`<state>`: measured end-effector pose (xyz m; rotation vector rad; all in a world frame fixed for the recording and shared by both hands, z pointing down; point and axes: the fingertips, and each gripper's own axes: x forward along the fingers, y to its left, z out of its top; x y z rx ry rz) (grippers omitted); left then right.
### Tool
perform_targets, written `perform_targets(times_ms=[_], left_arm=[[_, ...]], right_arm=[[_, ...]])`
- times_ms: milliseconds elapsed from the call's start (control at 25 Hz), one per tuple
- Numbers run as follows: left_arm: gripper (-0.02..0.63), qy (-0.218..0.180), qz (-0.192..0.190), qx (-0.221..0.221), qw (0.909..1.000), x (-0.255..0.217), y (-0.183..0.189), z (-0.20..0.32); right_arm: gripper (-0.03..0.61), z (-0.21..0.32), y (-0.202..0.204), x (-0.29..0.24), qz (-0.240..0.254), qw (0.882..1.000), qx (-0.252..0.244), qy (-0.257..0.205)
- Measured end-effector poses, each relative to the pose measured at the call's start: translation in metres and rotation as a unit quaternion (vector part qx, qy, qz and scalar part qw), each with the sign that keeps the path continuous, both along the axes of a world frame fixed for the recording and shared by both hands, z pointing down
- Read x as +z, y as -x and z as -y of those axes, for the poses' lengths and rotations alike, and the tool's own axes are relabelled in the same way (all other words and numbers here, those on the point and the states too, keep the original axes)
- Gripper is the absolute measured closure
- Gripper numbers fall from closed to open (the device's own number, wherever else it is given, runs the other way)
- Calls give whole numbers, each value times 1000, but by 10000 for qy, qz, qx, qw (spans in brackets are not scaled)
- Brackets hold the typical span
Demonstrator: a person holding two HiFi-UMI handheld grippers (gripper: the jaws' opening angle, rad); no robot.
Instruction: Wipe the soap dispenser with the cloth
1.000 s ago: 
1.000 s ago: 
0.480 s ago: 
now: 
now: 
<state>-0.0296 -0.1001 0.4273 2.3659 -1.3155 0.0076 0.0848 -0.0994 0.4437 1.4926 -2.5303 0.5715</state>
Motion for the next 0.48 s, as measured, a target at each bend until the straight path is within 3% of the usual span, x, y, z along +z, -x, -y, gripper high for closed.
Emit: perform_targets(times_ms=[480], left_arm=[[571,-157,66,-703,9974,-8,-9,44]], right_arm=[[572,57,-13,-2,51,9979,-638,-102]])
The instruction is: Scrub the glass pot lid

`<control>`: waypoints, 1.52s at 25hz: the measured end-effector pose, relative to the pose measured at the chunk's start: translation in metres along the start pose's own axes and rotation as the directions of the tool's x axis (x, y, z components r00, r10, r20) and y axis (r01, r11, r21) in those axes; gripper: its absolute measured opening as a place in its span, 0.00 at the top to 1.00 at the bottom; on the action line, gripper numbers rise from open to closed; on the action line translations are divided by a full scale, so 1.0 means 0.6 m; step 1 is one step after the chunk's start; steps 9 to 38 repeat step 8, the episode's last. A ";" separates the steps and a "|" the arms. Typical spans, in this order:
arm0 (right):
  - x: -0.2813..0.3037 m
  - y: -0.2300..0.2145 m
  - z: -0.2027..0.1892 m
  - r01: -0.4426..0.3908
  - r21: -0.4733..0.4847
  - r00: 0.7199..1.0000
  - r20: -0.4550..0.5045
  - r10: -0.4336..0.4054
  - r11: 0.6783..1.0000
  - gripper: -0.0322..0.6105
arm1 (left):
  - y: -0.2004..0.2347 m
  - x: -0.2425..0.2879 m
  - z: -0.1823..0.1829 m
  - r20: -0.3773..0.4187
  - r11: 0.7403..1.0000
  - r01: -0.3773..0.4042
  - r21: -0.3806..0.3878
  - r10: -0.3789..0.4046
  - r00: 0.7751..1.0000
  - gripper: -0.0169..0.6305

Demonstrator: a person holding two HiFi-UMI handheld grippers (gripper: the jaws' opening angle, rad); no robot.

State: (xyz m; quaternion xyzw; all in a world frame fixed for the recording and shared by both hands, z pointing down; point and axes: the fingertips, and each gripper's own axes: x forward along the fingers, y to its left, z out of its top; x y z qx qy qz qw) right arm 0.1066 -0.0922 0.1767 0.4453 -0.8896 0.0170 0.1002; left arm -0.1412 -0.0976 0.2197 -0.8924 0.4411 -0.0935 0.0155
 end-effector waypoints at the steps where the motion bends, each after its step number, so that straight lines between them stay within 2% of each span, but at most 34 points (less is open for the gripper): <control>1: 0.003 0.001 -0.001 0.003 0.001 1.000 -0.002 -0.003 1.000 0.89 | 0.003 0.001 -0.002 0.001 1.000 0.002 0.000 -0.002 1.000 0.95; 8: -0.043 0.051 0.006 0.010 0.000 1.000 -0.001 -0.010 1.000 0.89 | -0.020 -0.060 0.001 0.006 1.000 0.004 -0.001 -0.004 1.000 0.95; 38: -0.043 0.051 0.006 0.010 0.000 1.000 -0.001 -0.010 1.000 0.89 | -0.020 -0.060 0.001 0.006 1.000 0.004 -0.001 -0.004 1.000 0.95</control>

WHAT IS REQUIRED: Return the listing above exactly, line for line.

RESPONSE:
`<state>`: measured end-effector pose (xyz m; rotation vector rad; all in a world frame fixed for the recording and shared by both hands, z pointing down; point and axes: the fingertips, and each gripper's own axes: x forward along the fingers, y to its left, z out of its top; x y z rx ry rz) (grippers omitted); left then right.
### Tool
perform_targets, written `perform_targets(times_ms=[_], left_arm=[[_, ...]], right_arm=[[_, ...]])`
- times_ms: milliseconds elapsed from the call's start (control at 25 Hz), one per tuple
- Numbers run as follows: left_arm: gripper (-0.02..0.63), qy (-0.218..0.180), qz (-0.192..0.190), qx (-0.221..0.221), qw (0.909..1.000), x (-0.255..0.217), y (-0.183..0.189), z (-0.20..0.32); right_arm: gripper (-0.03..0.61), z (-0.21..0.32), y (-0.202..0.204), x (-0.29..0.24), qz (-0.240..0.254), qw (0.882..1.000), qx (-0.252..0.244), qy (-0.257..0.205)
- Measured end-effector poses, each relative to the pose measured at the call's start: translation in metres and rotation as a unit quaternion (vector part qx, qy, qz and scalar part qw), each with the sign that keeps the path continuous, both along the axes of a world frame fixed for the recording and shared by both hands, z pointing down
- Read x as +z, y as -x and z as -y of those axes, for the poses' lengths and rotations alike, and the tool's own axes are relabelled in the same way (all other words and numbers here, those on the point and the states too, keep the original axes)
- Gripper is the absolute measured closure
- Gripper numbers fall from closed to open (the device's own number, wherever else it is given, runs the other way)
- Calls give whole numbers, each value times 1000, but by 10000 for qy, qz, qx, qw (spans in brackets are not scaled)
- Brackets hold the typical span
Demonstrator: a person holding two HiFi-UMI handheld grippers (gripper: the jaws' opening angle, rad); no robot.
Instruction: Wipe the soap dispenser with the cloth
1.000 s ago: 
1.000 s ago: 
0.480 s ago: 
now: 
now: 
<state>-0.0296 -0.1001 0.4273 2.3659 -1.3155 0.0076 0.0848 -0.0994 0.4437 1.4926 -2.5303 0.5715</state>
Motion for the next 0.48 s, as measured, a target at each bend until the straight path is within 3% of the usual span, x, y, z along +z, -x, -y, gripper high for closed.
Emit: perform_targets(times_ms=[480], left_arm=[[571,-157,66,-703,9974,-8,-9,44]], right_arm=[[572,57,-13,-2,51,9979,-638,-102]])
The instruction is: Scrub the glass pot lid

`<control>`: waypoints, 1.52s at 25hz: the measured end-effector pose, relative to the pose measured at the chunk's start: translation in metres along the start pose's own axes and rotation as the directions of the tool's x axis (x, y, z components r00, r10, r20) and y axis (r01, r11, r21) in those axes; gripper: its absolute measured opening as a place in its span, 0.00 at the top to 1.00 at the bottom; on the action line, gripper numbers rise from open to closed; on the action line translations are divided by a full scale, so 1.0 means 0.6 m; step 1 is one step after the chunk's start; steps 9 to 38 repeat step 8, the episode's last. A ";" separates the steps and a "|" the arms. Typical spans, in this order:
arm0 (right):
  - x: -0.2813..0.3037 m
  - y: -0.2300..0.2145 m
  - z: -0.2027..0.1892 m
  - r01: -0.4426..0.3908
  - r21: -0.4733..0.4847
  - r00: 0.7199..1.0000
  - r20: -0.4550..0.5045
  - r10: -0.4336..0.4054
  - r11: 0.6783..1.0000
  - gripper: -0.0322..0.6105
arm1 (left):
  - y: -0.2004..0.2347 m
  - x: -0.2425..0.2879 m
  - z: -0.1823..0.1829 m
  - r20: -0.3773..0.4187
  - r11: 0.7403..1.0000
  - r01: -0.3773..0.4042
  - r21: -0.3806..0.3878
  - r10: -0.3789..0.4046
  - r00: 0.7751..1.0000
  - gripper: -0.0169..0.6305

Demonstrator: a person holding two HiFi-UMI handheld grippers (gripper: the jaws' opening angle, rad); no robot.

State: (xyz m; quaternion xyzw; all in a world frame fixed for the recording and shared by both hands, z pointing down; point and axes: the fingertips, and each gripper's own axes: x forward along the fingers, y to its left, z out of its top; x y z qx qy qz qw) right arm 0.1066 -0.0922 0.1767 0.4453 -0.8896 0.0170 0.1002; left arm -0.1412 -0.0976 0.2197 -0.8924 0.4411 -0.0935 0.0155
 end-effector waypoints at the steps where the motion bends, each after its step number, so that straight lines between them stay within 2% of each span, but at most 34 points (less is open for the gripper): <control>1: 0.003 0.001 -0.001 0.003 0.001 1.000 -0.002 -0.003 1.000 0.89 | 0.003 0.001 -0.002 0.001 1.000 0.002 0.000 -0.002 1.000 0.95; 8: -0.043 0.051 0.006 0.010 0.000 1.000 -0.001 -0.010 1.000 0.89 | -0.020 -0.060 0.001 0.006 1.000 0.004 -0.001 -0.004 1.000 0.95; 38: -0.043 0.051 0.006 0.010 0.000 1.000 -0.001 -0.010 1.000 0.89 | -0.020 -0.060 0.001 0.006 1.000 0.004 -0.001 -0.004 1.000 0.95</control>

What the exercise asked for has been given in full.